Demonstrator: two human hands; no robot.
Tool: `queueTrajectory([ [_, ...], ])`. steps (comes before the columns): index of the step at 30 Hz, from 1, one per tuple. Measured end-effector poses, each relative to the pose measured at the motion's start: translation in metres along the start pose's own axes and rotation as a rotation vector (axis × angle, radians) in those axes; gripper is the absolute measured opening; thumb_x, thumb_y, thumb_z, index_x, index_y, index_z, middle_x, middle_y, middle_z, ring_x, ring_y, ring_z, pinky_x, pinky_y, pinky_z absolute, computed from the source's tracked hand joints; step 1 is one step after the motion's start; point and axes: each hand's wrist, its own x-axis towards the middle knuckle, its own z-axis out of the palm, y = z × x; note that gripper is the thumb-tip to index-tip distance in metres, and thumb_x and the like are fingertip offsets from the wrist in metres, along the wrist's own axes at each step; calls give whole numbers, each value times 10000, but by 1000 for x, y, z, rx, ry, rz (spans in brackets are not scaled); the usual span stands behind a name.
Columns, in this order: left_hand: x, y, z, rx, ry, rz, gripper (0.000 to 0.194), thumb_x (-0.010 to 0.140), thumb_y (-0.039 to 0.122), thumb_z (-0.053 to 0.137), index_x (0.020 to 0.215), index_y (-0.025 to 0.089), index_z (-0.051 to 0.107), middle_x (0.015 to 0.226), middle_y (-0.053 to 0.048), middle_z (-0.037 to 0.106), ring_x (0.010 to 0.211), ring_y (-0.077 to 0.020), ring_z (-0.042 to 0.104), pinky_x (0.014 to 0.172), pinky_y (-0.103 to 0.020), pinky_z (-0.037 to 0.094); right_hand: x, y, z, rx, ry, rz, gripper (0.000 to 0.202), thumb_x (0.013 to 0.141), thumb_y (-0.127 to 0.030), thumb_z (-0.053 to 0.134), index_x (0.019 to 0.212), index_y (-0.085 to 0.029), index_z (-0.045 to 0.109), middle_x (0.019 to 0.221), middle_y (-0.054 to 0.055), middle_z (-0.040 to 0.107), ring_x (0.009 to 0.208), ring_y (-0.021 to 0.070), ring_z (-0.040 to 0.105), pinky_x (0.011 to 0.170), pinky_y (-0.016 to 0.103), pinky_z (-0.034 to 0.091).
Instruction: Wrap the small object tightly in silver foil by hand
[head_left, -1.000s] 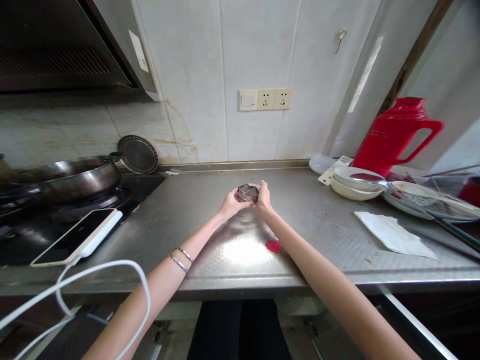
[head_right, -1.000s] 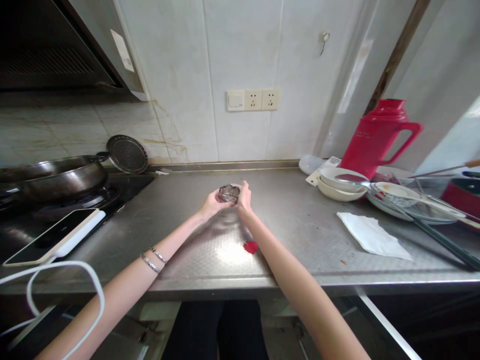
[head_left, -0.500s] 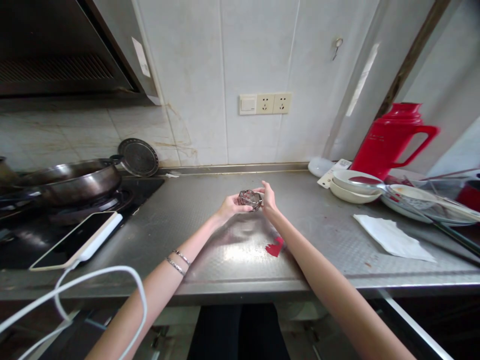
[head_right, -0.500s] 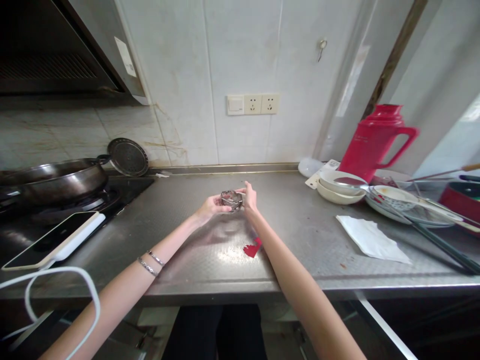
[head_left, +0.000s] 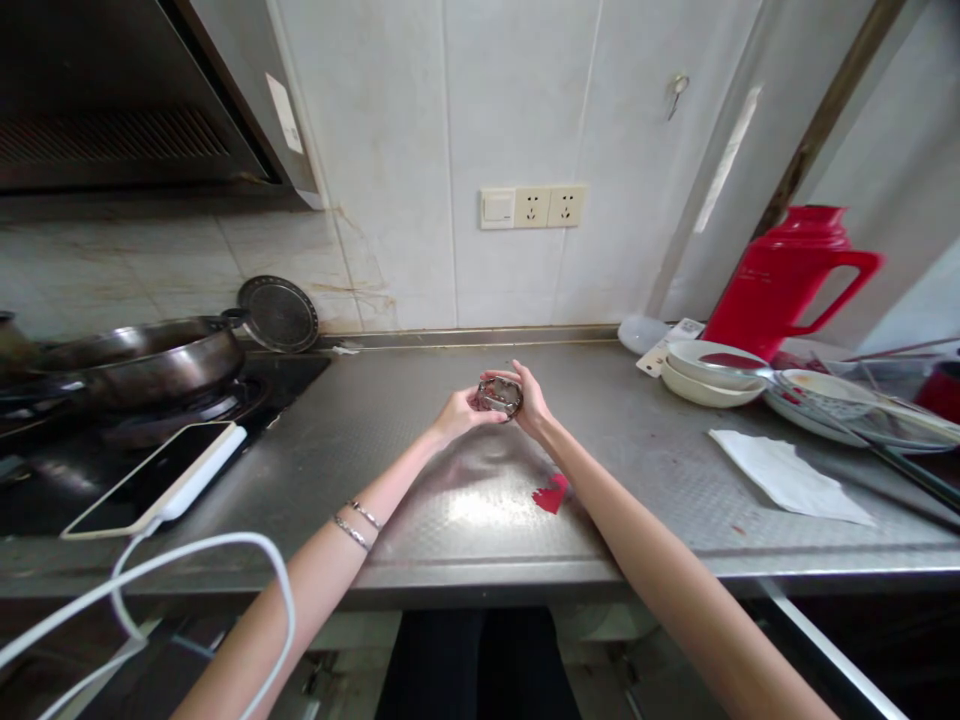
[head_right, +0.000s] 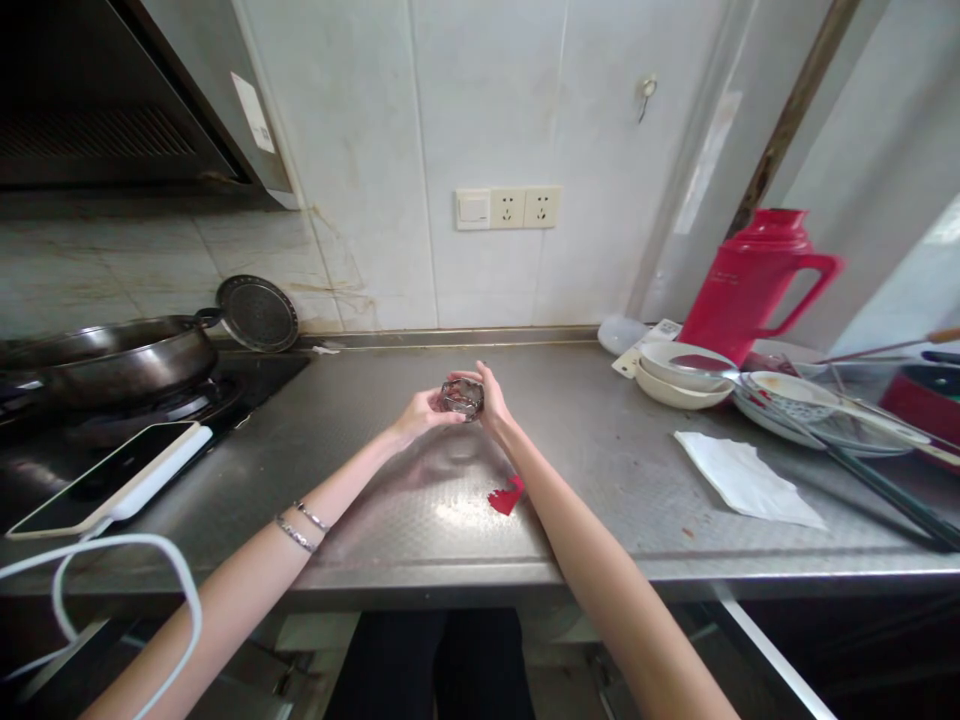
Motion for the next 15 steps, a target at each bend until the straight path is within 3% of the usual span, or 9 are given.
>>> queueTrajectory([
  [3, 0, 1, -1, 43, 17, -6, 482, 532, 209, 836, 970, 100, 667, 948, -94, 715, 850, -200, 654, 844, -353, 475, 5, 6, -2, -40, 24, -8, 493, 881, -492, 363, 789, -142, 698, 769, 88, 734, 639, 189, 668, 591, 279, 528],
  [10, 0, 1, 1, 214, 85, 104, 496, 590, 241, 804, 1044, 119, 646, 1012, -99, 705, 891, -212, 655, 836, -335, 495, 19, 28, -6, -115, 226, -88, 433, 826, -530, 415, 717, -178, 643, 675, 45, 707, 620, 190, 649, 587, 276, 500],
  [15, 3, -2, -3, 339, 232, 185, 489, 583, 284, 817, 1016, 142, 638, 969, -85, 709, 917, -225, 651, 850, -326, 495, 25, 43, -4, -140, 263, -129, 417, 818, -543, 384, 757, -192, 600, 665, 25, 686, 640, 189, 638, 550, 266, 476],
])
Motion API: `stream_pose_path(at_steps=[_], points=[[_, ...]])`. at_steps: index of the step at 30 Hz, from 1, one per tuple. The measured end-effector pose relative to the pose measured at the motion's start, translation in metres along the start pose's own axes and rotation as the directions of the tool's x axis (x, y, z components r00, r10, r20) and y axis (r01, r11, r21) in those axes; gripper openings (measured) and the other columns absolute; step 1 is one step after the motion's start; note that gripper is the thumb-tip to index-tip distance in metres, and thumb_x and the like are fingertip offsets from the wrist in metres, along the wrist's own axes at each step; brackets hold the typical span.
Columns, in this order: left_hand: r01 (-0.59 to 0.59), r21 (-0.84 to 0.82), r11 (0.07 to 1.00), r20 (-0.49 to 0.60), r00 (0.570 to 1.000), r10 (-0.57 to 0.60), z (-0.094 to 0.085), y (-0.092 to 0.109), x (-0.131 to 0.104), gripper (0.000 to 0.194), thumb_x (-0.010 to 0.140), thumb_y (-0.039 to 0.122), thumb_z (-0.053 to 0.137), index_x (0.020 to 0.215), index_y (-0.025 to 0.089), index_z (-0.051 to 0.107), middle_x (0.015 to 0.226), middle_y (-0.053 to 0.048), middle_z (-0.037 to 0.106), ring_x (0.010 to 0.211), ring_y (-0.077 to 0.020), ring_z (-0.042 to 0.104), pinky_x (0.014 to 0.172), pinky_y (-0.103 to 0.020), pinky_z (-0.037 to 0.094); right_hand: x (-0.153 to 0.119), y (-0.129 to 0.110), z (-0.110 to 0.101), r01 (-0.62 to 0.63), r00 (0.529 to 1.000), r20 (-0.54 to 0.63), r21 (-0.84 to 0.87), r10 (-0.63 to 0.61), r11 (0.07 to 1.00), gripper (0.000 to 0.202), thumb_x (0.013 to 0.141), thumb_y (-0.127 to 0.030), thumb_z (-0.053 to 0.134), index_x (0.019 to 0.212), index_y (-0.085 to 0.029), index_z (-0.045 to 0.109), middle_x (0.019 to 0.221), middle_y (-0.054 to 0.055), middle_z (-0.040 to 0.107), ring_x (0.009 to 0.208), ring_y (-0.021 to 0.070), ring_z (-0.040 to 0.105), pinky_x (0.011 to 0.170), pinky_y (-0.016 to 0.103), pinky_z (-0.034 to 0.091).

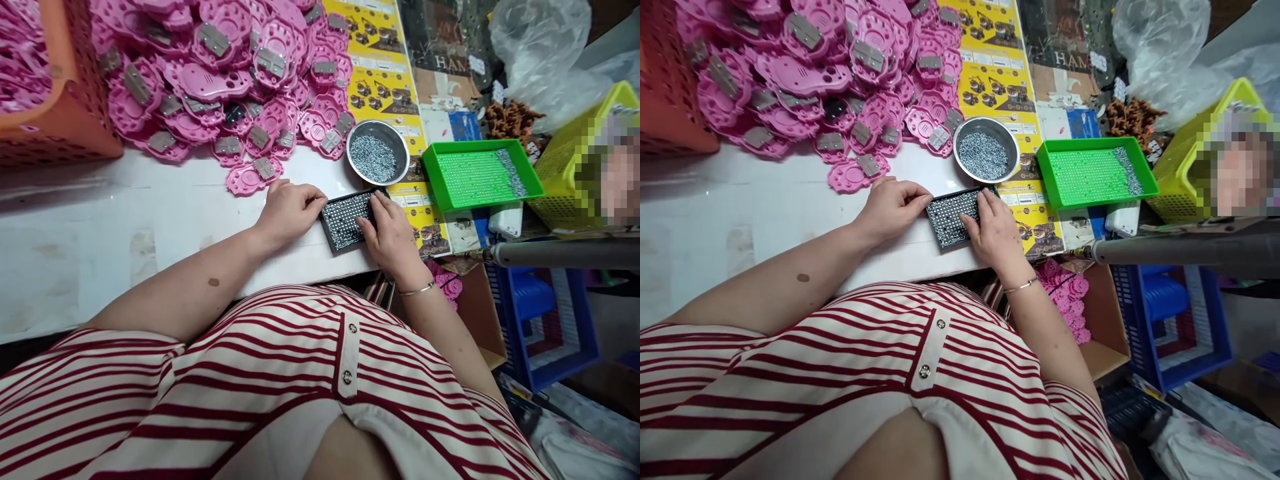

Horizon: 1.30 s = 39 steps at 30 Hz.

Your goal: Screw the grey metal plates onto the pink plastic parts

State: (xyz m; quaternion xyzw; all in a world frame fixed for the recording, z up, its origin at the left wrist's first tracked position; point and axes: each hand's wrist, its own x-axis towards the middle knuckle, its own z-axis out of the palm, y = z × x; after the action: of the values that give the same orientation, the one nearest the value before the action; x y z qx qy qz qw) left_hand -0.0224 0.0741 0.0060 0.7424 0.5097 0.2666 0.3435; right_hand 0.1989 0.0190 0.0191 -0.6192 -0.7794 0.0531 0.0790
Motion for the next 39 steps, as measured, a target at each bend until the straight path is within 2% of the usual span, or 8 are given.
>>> stream_pose_path(at_steps=[2, 7, 13, 20, 25, 30, 35, 39], points=[[-0.001, 0.0, 1.0, 0.007, 1.0, 0.001, 0.0, 0.0, 0.0, 0.024, 0.093, 0.03, 0.056, 0.091, 0.022, 0.079, 0.089, -0.003, 0.079, 0.085, -0.0216, 0.067, 0.112, -0.052, 0.031, 0.002, -0.003, 0.001, -0.052, 0.999, -0.004, -0.005, 0.052, 0.999, 0.073, 0.099, -0.057, 0.03, 0.143, -0.002, 0.049, 0.15, 0.026, 0.052, 0.141, 0.034, 0.049, 0.119, 0.057, 0.042], [-0.013, 0.018, 1.0, 0.003, 1.0, 0.013, 0.002, 0.001, -0.001, 0.025, 0.093, 0.031, 0.056, 0.092, 0.021, 0.079, 0.089, -0.004, 0.079, 0.085, -0.0231, 0.067, 0.109, -0.051, 0.034, -0.009, -0.019, -0.002, 0.0, 0.999, 0.046, 0.003, 0.0, 1.0, 0.07, 0.1, -0.057, 0.028, 0.141, -0.006, 0.053, 0.148, 0.021, 0.055, 0.141, 0.0281, 0.051, 0.12, 0.048, 0.044], [-0.001, 0.024, 1.0, 0.022, 1.0, 0.0, 0.001, 0.001, 0.0, 0.025, 0.094, 0.032, 0.055, 0.093, 0.024, 0.079, 0.09, -0.002, 0.079, 0.084, -0.021, 0.067, 0.112, -0.049, 0.031, -0.001, -0.023, -0.003, -0.17, 0.978, 0.095, -0.134, 0.184, 0.976, 0.084, 0.097, -0.064, 0.023, 0.152, -0.002, 0.036, 0.162, 0.025, 0.033, 0.155, 0.0342, 0.03, 0.129, 0.06, 0.019], [-0.007, 0.032, 0.999, 0.024, 1.0, 0.006, 0.001, 0.001, 0.0, 0.027, 0.094, 0.034, 0.053, 0.093, 0.024, 0.078, 0.094, -0.003, 0.079, 0.088, -0.0225, 0.067, 0.112, -0.049, 0.032, 0.0, -0.027, -0.002, -0.037, 0.981, 0.193, 0.006, 0.035, 0.999, 0.087, 0.096, -0.067, 0.022, 0.153, -0.003, 0.036, 0.163, 0.024, 0.031, 0.156, 0.0318, 0.03, 0.129, 0.053, 0.027], [-0.005, 0.046, 0.999, 0.033, 0.999, 0.004, 0.001, 0.001, 0.0, 0.028, 0.094, 0.035, 0.053, 0.092, 0.025, 0.078, 0.092, -0.002, 0.079, 0.086, -0.0227, 0.067, 0.111, -0.049, 0.033, 0.002, -0.017, -0.001, -0.148, 0.988, 0.042, -0.03, 0.149, 0.989, 0.086, 0.095, -0.068, 0.025, 0.149, -0.003, 0.041, 0.159, 0.026, 0.038, 0.153, 0.0362, 0.035, 0.126, 0.065, 0.025], [-0.001, 0.046, 0.999, 0.022, 1.0, 0.0, 0.0, 0.002, -0.001, 0.028, 0.094, 0.035, 0.053, 0.095, 0.024, 0.079, 0.09, -0.003, 0.078, 0.086, -0.0224, 0.065, 0.11, -0.048, 0.034, 0.005, -0.02, -0.005, -0.057, 0.995, 0.081, -0.01, 0.058, 0.998, 0.081, 0.096, -0.065, 0.027, 0.146, -0.004, 0.047, 0.155, 0.023, 0.046, 0.147, 0.0345, 0.043, 0.125, 0.056, 0.033], [0.005, 0.083, 0.997, 0.019, 1.0, -0.007, 0.001, 0.003, -0.002, 0.031, 0.092, 0.044, 0.058, 0.098, 0.024, 0.08, 0.075, -0.003, 0.074, 0.079, -0.0223, 0.063, 0.109, -0.048, 0.036, 0.005, -0.018, -0.003, -0.173, 0.981, 0.065, -0.111, 0.181, 0.979, 0.088, 0.095, -0.068, 0.026, 0.149, 0.0, 0.041, 0.159, 0.026, 0.039, 0.154, 0.0382, 0.031, 0.127, 0.061, 0.025], [0.0, 0.073, 0.997, 0.007, 1.0, -0.001, 0.001, 0.005, -0.004, 0.028, 0.091, 0.033, 0.055, 0.093, 0.023, 0.08, 0.077, -0.003, 0.076, 0.076, -0.0206, 0.064, 0.112, -0.05, 0.034, -0.004, -0.017, 0.0, -0.057, 0.994, 0.093, -0.017, 0.058, 0.998, 0.086, 0.095, -0.068, 0.028, 0.15, -0.003, 0.041, 0.16, 0.026, 0.037, 0.153, 0.0363, 0.035, 0.125, 0.061, 0.031]])
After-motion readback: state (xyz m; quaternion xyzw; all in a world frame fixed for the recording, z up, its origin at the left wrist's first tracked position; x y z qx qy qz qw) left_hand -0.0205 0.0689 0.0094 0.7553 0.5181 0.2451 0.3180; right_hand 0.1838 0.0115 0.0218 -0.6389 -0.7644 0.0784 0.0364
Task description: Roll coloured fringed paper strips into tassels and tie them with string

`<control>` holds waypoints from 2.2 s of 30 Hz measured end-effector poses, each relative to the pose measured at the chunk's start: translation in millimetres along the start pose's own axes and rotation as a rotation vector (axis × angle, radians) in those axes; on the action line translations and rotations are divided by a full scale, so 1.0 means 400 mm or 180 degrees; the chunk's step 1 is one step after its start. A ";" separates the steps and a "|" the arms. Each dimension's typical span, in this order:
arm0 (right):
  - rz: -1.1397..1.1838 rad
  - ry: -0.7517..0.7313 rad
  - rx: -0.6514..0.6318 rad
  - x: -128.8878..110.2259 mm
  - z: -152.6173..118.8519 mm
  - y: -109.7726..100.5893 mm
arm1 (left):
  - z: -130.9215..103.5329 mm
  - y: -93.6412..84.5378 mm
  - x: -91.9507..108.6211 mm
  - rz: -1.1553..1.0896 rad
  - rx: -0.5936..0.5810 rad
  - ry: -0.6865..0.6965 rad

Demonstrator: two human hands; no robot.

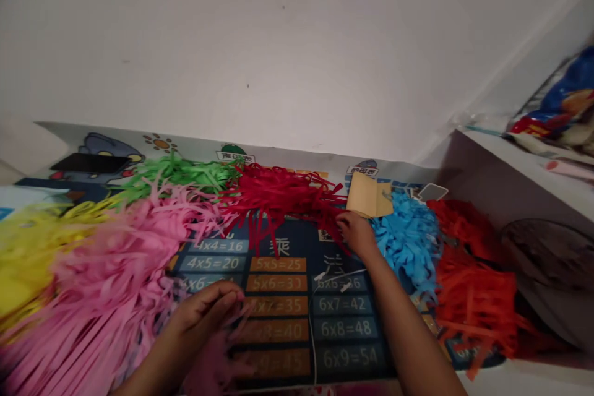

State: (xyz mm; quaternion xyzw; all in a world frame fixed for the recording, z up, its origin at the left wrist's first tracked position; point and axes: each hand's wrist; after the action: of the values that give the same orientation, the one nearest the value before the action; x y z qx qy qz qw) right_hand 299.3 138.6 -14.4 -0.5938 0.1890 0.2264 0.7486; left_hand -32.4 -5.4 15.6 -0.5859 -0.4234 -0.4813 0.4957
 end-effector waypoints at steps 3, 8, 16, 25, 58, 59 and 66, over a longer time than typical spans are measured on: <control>0.0109 0.0223 0.0281 -0.074 -0.093 -0.014 | 0.001 0.001 0.005 0.0339 0.0067 0.0371; 0.1452 -0.0258 -0.0467 -0.303 -0.309 0.056 | -0.001 0.024 0.004 0.0452 0.0238 0.0418; 0.2969 0.0573 -0.0554 -0.417 -0.373 0.109 | -0.026 0.003 0.015 0.0678 0.0288 0.0584; 0.2514 0.0266 -0.0464 -0.426 -0.389 0.112 | -0.036 -0.006 0.000 0.1172 0.0277 0.0969; 0.2693 0.0142 -0.0592 -0.396 -0.395 0.134 | -0.044 0.011 -0.017 0.1339 0.0186 0.1424; 0.2717 0.0133 -0.0610 -0.393 -0.395 0.133 | -0.044 0.011 -0.016 0.1347 0.0176 0.1449; 0.2697 0.0041 -0.0599 -0.394 -0.394 0.117 | -0.040 -0.004 -0.003 0.1373 0.0002 0.1347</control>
State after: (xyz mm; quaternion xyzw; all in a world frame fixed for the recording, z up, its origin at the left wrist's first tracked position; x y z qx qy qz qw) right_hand 140.4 -24.1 -0.2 -0.5309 0.3992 0.5262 0.5310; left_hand -36.3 -21.2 15.2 -0.5489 -0.1766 -0.4761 0.6640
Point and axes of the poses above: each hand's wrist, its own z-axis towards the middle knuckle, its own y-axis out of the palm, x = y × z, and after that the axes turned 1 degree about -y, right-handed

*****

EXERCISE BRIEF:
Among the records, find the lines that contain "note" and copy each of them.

FINISHED EXERCISE:
Tool: `queueTrajectory([ [_, ...], ])`. steps (comes before the columns): index of the step at 30 Hz, from 1, one per tuple. Measured end-effector poses, each relative to the pose measured at the motion's start: translation in metres along the start pose's own axes and rotation as a rotation vector (axis × angle, radians) in those axes; gripper is the absolute measured opening; thumb_x, thumb_y, thumb_z, index_x, index_y, index_z, middle_x, middle_y, middle_z, ring_x, ring_y, ring_z, pinky_x, pinky_y, pinky_z absolute, computed from the source's tracked hand joints; step 1 is one step after the motion's start; point and axes: each hand's wrist, its own x-axis towards the middle knuckle, its own z-axis out of the palm, y = z × x; note that gripper is the thumb-tip to index-tip distance in metres, and thumb_x and the like are fingertip offsets from the wrist in metres, along the wrist's own axes at each step; calls give whole numbers, each value times 10000, but by 1000 for x, y, z, rx, ry, rz (spans in brackets are not scaled); the usual span stands behind a name.
Motion API: `stream_pose_path(at_steps=[_], points=[[_, ...]])`. at_steps: index of the step at 30 Hz, from 1, one per tuple. The measured end-effector pose relative to the pose measured at the motion's start, translation in metres along the start pose's own axes and rotation as the directions of the tool's x axis (x, y, z components r00, r10, r20) and y axis (r01, r11, r21) in those axes; gripper openings (measured) and the other columns absolute; step 1 is one step after the motion's start; note that gripper is the thumb-tip to index-tip distance in metres, and thumb_x and the like are fingertip offsets from the wrist in metres, along the wrist's own axes at each step; brackets hold the typical span.

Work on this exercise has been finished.